> [PROMPT] The answer should consist of every line of the material, repeated verbatim.

> [RAW DATA]
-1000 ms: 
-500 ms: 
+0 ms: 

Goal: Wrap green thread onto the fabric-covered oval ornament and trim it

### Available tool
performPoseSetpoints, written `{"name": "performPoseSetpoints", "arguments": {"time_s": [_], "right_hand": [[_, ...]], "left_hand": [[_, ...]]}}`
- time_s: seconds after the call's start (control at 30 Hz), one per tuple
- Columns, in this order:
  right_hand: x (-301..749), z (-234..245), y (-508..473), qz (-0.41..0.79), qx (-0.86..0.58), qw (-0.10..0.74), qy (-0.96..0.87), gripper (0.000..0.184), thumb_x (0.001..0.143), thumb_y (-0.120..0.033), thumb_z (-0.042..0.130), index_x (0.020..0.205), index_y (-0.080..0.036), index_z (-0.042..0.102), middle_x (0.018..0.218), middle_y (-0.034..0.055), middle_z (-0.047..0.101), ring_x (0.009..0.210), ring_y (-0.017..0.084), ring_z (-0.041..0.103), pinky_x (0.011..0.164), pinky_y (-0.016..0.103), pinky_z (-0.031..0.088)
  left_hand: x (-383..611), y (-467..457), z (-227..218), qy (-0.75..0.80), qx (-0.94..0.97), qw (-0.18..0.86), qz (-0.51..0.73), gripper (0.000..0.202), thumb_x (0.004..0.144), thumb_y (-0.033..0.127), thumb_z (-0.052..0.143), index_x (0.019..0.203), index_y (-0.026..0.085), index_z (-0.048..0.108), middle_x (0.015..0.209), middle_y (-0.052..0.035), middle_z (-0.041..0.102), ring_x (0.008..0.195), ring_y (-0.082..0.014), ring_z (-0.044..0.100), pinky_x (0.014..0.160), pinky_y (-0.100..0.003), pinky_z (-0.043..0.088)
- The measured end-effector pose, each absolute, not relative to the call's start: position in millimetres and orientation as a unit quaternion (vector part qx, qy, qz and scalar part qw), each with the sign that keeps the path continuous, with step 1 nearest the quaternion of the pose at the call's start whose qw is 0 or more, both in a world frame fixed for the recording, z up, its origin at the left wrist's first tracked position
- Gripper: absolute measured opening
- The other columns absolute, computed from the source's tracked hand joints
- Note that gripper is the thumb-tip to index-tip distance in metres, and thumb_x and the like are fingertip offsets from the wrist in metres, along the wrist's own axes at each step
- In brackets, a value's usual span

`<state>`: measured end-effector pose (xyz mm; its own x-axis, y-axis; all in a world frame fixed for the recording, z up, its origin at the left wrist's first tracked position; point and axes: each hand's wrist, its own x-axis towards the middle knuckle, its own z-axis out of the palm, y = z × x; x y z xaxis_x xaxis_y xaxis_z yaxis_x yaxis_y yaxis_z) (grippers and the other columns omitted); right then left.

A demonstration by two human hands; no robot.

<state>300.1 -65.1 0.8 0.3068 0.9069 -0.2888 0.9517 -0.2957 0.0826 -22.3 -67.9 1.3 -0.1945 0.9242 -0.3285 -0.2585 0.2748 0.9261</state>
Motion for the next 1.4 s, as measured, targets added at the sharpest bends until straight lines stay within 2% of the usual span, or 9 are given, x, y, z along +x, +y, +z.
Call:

> [TASK OUTPUT]
-1000 ms: 
-500 ms: 
+0 ms: 

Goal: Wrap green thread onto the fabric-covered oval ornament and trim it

### Available tool
performPoseSetpoints, written `{"name": "performPoseSetpoints", "arguments": {"time_s": [_], "right_hand": [[_, ...]], "left_hand": [[_, ...]]}}`
- time_s: seconds after the call's start (control at 30 Hz), one per tuple
- Columns, in this order:
  right_hand: x (-301..749), z (-234..245), y (-508..473), qz (-0.41..0.79), qx (-0.86..0.58), qw (-0.10..0.74), qy (-0.96..0.87), gripper (0.000..0.184), thumb_x (0.001..0.143), thumb_y (-0.120..0.033), thumb_z (-0.042..0.130), index_x (0.020..0.205), index_y (-0.080..0.036), index_z (-0.042..0.102), middle_x (0.018..0.218), middle_y (-0.034..0.055), middle_z (-0.047..0.101), ring_x (0.009..0.210), ring_y (-0.017..0.084), ring_z (-0.041..0.103), pinky_x (0.011..0.164), pinky_y (-0.016..0.103), pinky_z (-0.031..0.088)
  left_hand: x (-383..611), y (-467..457), z (-227..218), qy (-0.75..0.80), qx (-0.94..0.97), qw (-0.18..0.86), qz (-0.51..0.73), gripper (0.000..0.202), thumb_x (0.004..0.144), thumb_y (-0.033..0.127), thumb_z (-0.052..0.143), index_x (0.019..0.203), index_y (-0.026..0.085), index_z (-0.048..0.108), middle_x (0.015..0.209), middle_y (-0.052..0.035), middle_z (-0.041..0.102), ring_x (0.008..0.195), ring_y (-0.082..0.014), ring_z (-0.044..0.100), pinky_x (0.014..0.160), pinky_y (-0.100..0.003), pinky_z (-0.043..0.088)
- The measured end-effector pose, each absolute, not relative to the call's start: position in millimetres and orientation as a unit quaternion (vector part qx, qy, qz and scalar part qw), each with the sign that keeps the path continuous, with step 1 nearest the quaternion of the pose at the call's start whose qw is 0 or more, both in a world frame fixed for the recording, z up, its origin at the left wrist's first tracked position
- Gripper: absolute measured opening
- The other columns absolute, computed from the source's tracked hand joints
- Note that gripper is the thumb-tip to index-tip distance in metres, and thumb_x and the like are fingertip offsets from the wrist in metres, along the wrist's own axes at each step
- In brackets, a value's usual span

`<state>`: measured end-effector pose (xyz mm; its own x-axis, y-axis; all in a world frame fixed for the recording, z up, its origin at the left wrist's first tracked position; point and axes: each hand's wrist, its own x-axis towards the middle knuckle, its own z-axis out of the palm, y = z × x; x y z xaxis_x xaxis_y xaxis_z yaxis_x yaxis_y yaxis_z) (grippers and the other columns omitted); right then left.

A demonstration by two human hands; no robot.

<state>300.1 -65.1 0.8 0.3068 0.9069 -0.2888 0.9517 -0.2957 0.0826 -22.3 -67.9 1.3 -0.1945 0.9242 -0.3285 -0.2585 0.2748 0.9261</state>
Motion for the next 1.4 s, as measured, targets added at the sharpest bends until straight lines stay within 2% of the usual span, or 9 are given, x, y, z along +x, +y, +z.
Call:

What was produced is the complete output.